Each time you referred to "...just that extracurricular activities..." you failed to punctuate with a comma; semi-colon; or colon, (either of which would be a grammatically correct option), to separate what you were trying to say from what was quoted. IE: "...just that, extracurricular activities.", or: "...just that: "Extracurricular activities."

Are you aware that there are three ways to spell the English word that sounds like 2? Further there are three different uses of that word: To; too; or two. If there are too many people that don't know grammar, that would be the word T-O-O. But if those people went T-O school in Moffat County they might not know that that wouldn't be spelled the same as the number T-W-O. Which of those two are you?

While I will agree that the welfare system that we have to endure in this country, state, county and city is a sham, I think Marie Peer would take offense at you calling welfare a role. She, nor the fine group of people she heads up are acting, or playing a role. It is a roll, as in roll call, not a role as in one acted by the posters here.

I could probably go on, but I only hope my point is noted:


westslopeguy 7 years, 1 month ago

Let's not throw stones when we live in glass houses. And, yes! I realize there are probably a few typos in this too, (or should I say also?), I'm not criticizing you personally. I'm just saying with the lack of education you regularly display here, you ought to rethink what or who you criticize.

As you all know, this is my 2cents. Paul


Anitadunnce 7 years, 1 month ago

Reply to WESTSLOPEGUY, who wrote the following in pertinent part @9:48pm on 3/13: ". . . you ought to rethink what or who (sic.) you criticize."

Since you are in the grammar correction biz, I thought you would enjoy learning that it properly should be "whom" in your above-referenced statement. Yes, yes, I know that "biz" is only a slang term, so it is okay if you do not correct the spelling of "biz" in your reply :) :)


westslopeguy 7 years, 1 month ago

Anita, Thancs for corectin me i dint intent that I was perfec laik i sad bfor. but Ifn in 2 posts that was mor den 3400 wurds,(creg daly press spel chek tole me that), you found one mistak, I ken live wit dat. I em aware of the rule of grammer that if it ken be ansered with him or her, it should be "hoom" but if it shud be anserred wit he or she it should be "hoo" . i gess im not no beter den sumwon elce.uups, i gofed!! lik i sed, i aints perfekt, but et leest i got a hi skool edukashon.


Anitadunnce 7 years, 1 month ago

WESTSLOPEGUY: You're too funny! LOLOL

My fave part of your post is "skool edukashon". The sad part is that that is pretty darned CLOSE to how many of our high school English students actually spell it in Craig.
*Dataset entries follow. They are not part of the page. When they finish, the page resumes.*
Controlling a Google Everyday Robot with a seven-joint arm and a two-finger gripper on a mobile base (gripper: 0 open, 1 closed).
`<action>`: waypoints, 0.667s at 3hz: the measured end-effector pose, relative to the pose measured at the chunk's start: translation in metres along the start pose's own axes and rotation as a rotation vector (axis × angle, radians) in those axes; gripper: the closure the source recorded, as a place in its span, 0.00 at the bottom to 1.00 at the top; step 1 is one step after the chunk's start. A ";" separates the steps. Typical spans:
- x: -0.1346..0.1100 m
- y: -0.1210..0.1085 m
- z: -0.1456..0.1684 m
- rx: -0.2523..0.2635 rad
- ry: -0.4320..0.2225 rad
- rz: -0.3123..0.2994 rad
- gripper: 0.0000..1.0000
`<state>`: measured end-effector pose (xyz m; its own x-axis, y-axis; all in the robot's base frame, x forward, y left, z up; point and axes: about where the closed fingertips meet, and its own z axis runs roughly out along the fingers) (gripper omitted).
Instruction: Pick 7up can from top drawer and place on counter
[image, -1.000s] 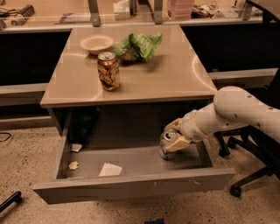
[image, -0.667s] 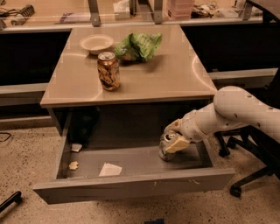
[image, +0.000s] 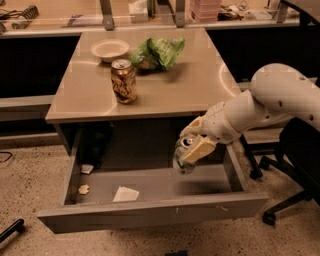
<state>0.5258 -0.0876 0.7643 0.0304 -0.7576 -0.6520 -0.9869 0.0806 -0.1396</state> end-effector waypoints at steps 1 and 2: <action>-0.049 -0.005 -0.046 -0.019 0.032 -0.008 1.00; -0.101 -0.016 -0.098 0.011 0.099 -0.035 1.00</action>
Offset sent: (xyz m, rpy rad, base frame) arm 0.0021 0.0118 0.2408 -0.1984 -0.0804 -0.0138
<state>0.5233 -0.0765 0.9055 0.0483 -0.8206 -0.5695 -0.9838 0.0596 -0.1693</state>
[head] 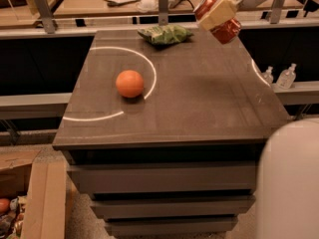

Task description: Place coke can upright

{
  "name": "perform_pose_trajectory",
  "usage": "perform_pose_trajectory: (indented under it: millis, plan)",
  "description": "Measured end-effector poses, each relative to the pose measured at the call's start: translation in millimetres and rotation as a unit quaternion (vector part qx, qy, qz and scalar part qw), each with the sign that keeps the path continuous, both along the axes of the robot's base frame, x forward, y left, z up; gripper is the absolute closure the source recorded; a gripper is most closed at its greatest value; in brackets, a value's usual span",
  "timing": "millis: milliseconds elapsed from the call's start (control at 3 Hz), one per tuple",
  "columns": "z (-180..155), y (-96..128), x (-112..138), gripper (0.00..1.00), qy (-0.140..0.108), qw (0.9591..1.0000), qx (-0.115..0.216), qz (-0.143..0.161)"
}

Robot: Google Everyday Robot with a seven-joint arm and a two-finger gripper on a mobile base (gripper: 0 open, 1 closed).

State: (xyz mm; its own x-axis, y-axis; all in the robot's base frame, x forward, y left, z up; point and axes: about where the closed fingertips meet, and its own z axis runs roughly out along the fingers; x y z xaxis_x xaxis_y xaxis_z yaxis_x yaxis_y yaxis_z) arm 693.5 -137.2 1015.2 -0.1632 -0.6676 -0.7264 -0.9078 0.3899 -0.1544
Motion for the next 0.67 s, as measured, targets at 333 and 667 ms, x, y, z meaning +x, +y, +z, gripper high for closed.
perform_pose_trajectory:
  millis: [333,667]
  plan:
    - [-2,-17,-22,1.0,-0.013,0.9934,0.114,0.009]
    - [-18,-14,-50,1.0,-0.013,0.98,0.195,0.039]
I agree with you 100% that kids need the academics, and that ecucation generally in this country is in a deplorable state...... hmmmm...... and we WONDER how the Chinese are positioning themselves to become the next world power.

It is going to be a great big piece of something gross to choke on for the many School Districts in the U.S. that push Spanish, Spanish, Spanish when they finally realize they SHOULD have been teaching Mandarin Chinese.